Check each line below for the word "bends" and give the number of lines that have it, nothing more.

Segment Open

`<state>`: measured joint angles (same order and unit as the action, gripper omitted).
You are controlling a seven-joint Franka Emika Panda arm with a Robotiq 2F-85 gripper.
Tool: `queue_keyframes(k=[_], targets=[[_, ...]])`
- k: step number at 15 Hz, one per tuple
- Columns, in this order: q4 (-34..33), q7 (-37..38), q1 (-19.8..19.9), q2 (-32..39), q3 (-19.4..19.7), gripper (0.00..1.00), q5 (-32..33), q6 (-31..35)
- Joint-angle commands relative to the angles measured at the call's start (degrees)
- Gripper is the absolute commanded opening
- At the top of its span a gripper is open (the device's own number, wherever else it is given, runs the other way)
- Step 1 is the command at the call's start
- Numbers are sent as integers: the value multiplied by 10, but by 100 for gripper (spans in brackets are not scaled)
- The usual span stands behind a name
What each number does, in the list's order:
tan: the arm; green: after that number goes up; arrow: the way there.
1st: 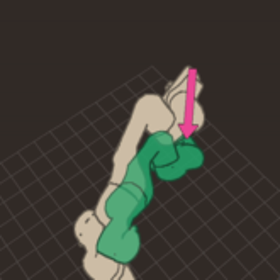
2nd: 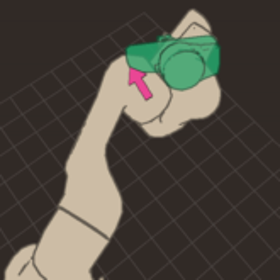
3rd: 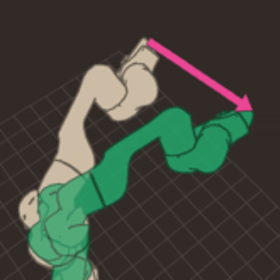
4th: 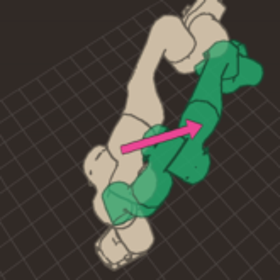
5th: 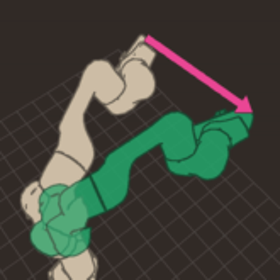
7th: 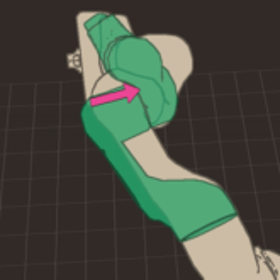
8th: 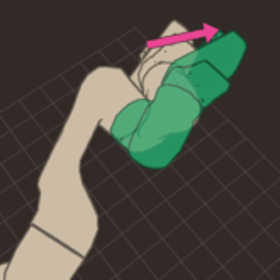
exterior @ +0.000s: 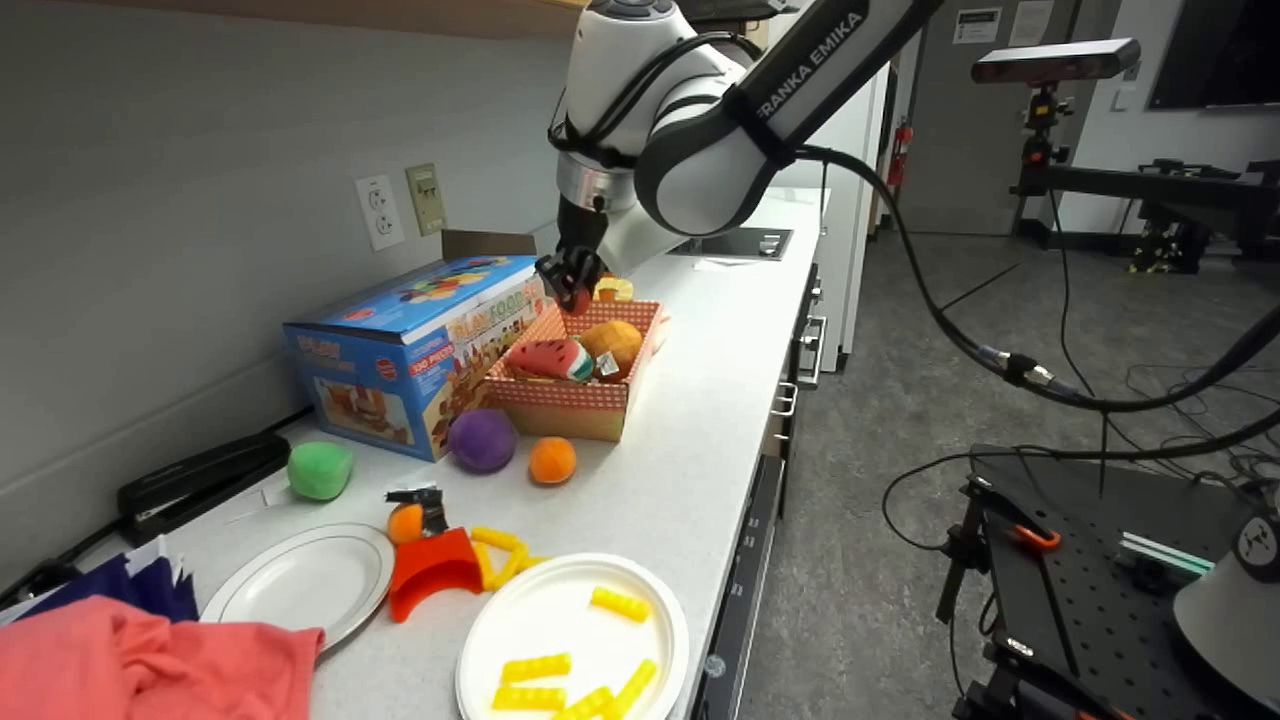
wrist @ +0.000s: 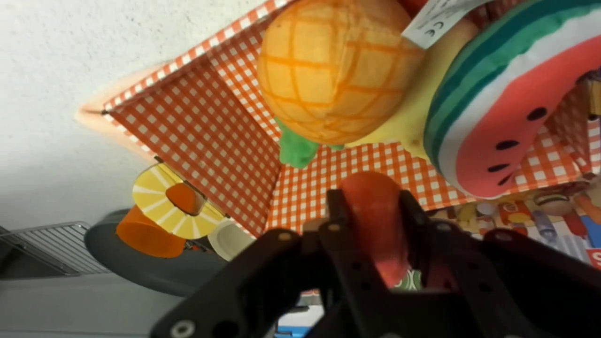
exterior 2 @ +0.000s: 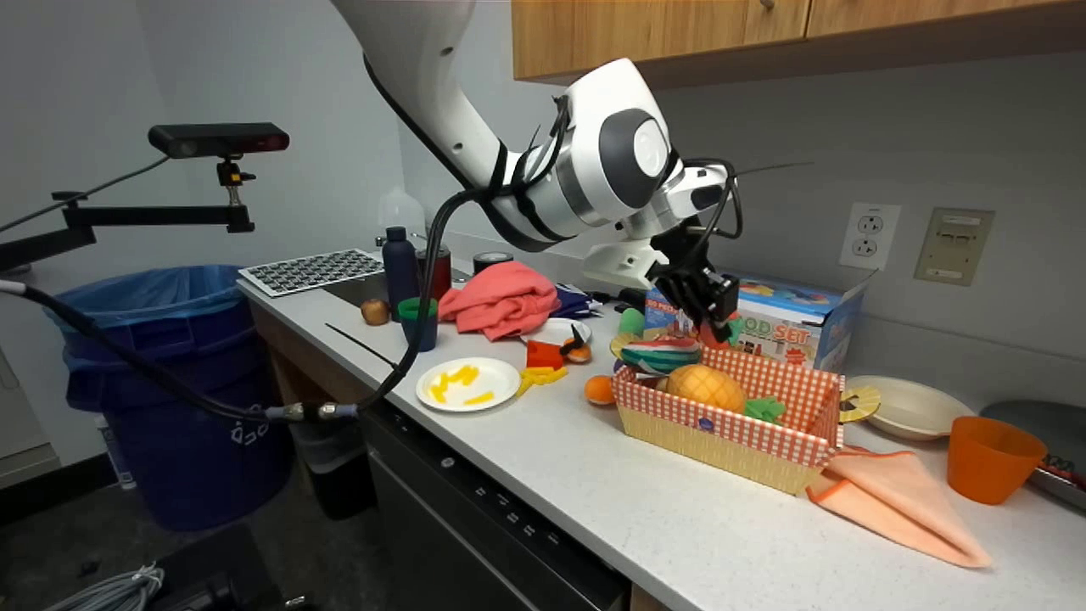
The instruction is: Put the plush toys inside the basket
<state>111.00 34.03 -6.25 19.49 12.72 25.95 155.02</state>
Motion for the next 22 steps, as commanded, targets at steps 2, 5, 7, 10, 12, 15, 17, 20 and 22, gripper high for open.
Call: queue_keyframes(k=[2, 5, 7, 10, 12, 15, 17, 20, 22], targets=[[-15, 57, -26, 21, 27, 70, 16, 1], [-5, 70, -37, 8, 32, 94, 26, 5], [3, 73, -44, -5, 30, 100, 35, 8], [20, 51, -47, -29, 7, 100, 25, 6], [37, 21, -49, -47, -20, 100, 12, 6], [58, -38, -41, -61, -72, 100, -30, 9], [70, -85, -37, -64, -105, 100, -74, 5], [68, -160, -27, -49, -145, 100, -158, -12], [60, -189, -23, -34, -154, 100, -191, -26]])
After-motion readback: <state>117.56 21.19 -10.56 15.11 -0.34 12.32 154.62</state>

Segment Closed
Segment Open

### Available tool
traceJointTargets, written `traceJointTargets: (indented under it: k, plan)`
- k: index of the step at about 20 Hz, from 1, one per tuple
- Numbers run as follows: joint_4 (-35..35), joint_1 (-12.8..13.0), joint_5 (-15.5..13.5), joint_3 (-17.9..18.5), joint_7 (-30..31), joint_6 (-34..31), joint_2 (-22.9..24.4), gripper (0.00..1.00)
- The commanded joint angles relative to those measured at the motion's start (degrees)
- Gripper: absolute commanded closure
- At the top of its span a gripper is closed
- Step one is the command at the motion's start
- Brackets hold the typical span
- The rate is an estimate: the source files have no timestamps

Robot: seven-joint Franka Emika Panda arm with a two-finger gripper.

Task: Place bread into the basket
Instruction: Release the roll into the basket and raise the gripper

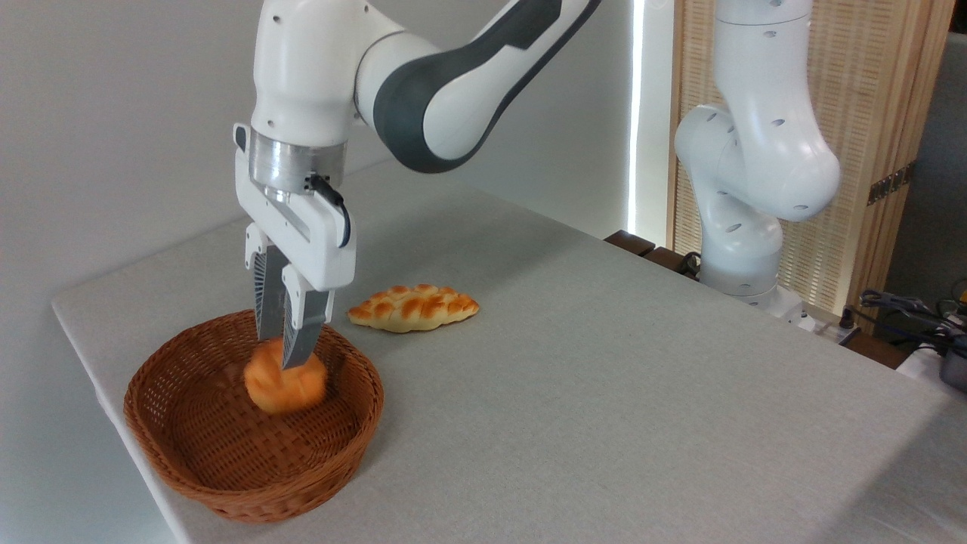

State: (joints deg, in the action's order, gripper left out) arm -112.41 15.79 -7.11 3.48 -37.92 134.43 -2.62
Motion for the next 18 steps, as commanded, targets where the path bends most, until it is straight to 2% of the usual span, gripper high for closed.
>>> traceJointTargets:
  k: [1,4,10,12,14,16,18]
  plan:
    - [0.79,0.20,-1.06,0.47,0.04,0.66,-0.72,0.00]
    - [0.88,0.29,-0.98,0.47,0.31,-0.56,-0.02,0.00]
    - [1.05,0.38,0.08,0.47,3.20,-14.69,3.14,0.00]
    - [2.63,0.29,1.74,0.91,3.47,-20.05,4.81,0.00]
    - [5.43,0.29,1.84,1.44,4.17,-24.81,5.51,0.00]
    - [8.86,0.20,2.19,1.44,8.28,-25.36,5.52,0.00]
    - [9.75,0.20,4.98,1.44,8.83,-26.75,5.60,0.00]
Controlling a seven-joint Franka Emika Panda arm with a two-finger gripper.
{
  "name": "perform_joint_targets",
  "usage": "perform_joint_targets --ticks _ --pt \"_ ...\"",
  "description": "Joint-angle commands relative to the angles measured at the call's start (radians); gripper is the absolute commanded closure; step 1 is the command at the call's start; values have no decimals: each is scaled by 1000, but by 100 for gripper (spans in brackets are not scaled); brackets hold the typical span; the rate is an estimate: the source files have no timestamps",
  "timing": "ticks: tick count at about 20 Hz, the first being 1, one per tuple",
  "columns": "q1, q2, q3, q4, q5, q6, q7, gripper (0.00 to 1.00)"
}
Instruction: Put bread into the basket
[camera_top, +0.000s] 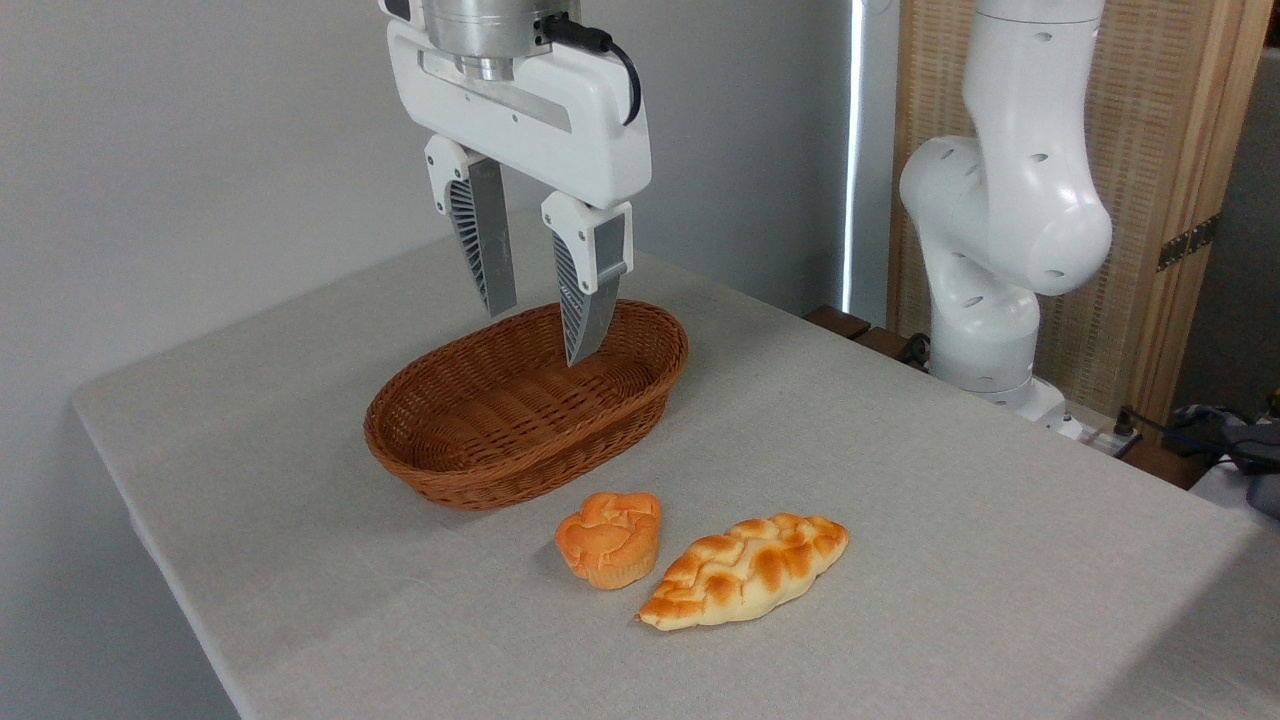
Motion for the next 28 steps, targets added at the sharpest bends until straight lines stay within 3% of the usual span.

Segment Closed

■ Solution to the exercise ■
2